Task objective :: Some lines below hold "gripper". Pick them out and copy them.

Data under study ::
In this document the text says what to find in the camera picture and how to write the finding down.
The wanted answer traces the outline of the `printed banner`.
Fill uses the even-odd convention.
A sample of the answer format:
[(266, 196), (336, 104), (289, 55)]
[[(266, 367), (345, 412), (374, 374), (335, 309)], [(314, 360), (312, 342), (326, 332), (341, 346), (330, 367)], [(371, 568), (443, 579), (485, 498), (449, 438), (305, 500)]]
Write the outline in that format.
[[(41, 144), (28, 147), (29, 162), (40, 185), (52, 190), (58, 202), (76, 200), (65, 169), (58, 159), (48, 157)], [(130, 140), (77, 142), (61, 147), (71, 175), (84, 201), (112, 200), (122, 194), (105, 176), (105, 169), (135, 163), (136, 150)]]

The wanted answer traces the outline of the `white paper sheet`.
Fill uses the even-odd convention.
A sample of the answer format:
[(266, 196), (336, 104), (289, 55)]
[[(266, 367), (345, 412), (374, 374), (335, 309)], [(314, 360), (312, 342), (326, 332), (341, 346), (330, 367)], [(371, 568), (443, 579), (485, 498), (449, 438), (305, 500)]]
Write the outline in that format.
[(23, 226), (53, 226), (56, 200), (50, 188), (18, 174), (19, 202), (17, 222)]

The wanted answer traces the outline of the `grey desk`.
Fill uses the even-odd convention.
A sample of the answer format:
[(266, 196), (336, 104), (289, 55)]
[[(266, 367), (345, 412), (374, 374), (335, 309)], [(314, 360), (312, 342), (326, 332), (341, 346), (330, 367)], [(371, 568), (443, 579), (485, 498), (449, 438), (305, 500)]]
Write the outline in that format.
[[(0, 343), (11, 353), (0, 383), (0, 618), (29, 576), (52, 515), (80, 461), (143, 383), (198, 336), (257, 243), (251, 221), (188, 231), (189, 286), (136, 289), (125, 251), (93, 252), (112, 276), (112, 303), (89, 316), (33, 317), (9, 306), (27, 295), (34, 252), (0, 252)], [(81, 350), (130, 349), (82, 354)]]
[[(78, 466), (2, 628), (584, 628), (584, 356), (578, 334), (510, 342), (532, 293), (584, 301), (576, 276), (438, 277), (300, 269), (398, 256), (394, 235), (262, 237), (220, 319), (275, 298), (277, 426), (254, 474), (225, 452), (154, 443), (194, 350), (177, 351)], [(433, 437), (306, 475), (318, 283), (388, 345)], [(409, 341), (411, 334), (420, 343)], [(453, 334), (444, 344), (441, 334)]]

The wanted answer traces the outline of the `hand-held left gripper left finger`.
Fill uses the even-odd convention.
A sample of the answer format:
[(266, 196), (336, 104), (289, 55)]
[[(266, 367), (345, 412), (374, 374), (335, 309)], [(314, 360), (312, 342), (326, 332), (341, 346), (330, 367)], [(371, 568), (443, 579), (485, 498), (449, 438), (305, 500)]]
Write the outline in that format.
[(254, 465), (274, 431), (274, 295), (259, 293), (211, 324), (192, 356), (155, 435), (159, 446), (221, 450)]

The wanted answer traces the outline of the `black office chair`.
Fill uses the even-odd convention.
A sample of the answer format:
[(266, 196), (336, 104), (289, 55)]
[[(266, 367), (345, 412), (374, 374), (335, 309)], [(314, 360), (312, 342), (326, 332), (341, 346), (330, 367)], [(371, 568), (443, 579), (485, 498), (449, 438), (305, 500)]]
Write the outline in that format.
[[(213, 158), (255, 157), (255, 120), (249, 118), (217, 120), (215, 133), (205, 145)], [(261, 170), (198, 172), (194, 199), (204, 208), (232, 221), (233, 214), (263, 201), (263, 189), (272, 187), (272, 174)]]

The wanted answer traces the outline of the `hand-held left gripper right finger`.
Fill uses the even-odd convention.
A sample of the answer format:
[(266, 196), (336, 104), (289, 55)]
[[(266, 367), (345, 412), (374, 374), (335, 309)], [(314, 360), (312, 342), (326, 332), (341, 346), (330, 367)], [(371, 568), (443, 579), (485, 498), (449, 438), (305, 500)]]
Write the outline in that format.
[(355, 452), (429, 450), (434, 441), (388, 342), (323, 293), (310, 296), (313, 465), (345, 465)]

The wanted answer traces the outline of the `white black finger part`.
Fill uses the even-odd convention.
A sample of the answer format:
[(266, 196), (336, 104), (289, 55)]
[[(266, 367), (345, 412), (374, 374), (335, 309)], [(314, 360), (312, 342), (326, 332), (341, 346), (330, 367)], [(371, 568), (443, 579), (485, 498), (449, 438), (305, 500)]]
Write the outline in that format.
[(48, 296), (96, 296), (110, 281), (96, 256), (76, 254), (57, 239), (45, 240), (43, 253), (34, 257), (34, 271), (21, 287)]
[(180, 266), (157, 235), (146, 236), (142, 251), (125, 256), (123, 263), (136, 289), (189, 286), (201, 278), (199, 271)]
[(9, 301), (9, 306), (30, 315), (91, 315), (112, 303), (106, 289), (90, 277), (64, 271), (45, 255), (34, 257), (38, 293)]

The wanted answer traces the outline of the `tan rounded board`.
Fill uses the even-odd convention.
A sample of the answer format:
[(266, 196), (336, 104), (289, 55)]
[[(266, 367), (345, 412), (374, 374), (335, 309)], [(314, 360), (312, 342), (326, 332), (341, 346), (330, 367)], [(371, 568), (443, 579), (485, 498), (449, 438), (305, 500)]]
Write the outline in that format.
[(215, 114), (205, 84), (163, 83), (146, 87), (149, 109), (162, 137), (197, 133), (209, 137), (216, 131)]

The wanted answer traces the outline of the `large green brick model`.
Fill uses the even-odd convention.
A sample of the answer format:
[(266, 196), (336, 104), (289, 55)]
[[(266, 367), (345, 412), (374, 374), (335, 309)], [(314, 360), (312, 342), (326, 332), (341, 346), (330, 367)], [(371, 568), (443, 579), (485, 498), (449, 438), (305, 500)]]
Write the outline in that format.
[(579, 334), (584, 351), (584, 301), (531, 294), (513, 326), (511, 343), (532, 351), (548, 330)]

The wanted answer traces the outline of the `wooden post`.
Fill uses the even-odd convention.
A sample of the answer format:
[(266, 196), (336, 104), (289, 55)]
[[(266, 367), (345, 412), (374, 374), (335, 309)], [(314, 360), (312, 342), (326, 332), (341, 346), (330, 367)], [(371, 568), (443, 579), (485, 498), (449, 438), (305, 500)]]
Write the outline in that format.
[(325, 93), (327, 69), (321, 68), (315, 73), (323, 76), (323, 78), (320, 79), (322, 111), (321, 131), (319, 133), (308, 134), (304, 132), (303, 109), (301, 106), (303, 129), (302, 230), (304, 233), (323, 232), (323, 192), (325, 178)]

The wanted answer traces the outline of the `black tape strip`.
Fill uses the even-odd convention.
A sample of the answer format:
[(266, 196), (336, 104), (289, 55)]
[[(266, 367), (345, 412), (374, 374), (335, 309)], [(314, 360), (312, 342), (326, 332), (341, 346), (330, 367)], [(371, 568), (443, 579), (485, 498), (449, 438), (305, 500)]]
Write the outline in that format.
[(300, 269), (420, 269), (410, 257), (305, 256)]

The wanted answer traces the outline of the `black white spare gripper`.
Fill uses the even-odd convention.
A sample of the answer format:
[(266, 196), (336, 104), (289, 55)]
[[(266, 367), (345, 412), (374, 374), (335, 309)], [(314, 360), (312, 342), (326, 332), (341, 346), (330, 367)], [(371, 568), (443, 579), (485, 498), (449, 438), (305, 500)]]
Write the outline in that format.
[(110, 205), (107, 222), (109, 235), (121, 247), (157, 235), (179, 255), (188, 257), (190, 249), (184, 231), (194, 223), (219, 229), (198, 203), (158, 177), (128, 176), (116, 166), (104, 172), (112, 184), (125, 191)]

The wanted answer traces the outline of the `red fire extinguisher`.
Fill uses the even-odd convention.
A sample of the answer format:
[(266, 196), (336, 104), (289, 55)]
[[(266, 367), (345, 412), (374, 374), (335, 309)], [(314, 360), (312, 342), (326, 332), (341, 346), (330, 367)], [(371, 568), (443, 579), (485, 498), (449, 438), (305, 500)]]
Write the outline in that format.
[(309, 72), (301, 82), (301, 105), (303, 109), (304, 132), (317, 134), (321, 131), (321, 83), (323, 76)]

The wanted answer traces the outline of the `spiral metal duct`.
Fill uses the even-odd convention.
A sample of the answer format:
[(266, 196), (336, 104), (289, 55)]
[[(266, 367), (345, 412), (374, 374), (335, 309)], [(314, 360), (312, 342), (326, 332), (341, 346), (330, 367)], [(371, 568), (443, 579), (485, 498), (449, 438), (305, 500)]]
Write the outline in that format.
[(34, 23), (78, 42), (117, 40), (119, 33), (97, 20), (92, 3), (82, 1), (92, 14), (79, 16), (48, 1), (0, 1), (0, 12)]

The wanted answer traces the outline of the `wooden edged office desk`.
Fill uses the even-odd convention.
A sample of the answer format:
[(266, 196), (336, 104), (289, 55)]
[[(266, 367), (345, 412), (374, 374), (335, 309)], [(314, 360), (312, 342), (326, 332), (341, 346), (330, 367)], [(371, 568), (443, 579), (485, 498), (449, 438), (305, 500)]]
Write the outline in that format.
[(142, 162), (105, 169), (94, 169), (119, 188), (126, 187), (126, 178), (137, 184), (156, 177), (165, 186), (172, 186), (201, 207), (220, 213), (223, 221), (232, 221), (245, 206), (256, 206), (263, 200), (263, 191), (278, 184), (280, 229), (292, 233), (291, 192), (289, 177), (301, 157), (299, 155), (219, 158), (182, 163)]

Solution for this exercise ::
The wanted answer traces the outline of the `hand-held left gripper left finger`.
The wanted answer traces the outline of the `hand-held left gripper right finger`.
The wanted answer traces the outline of the `black white spare gripper`.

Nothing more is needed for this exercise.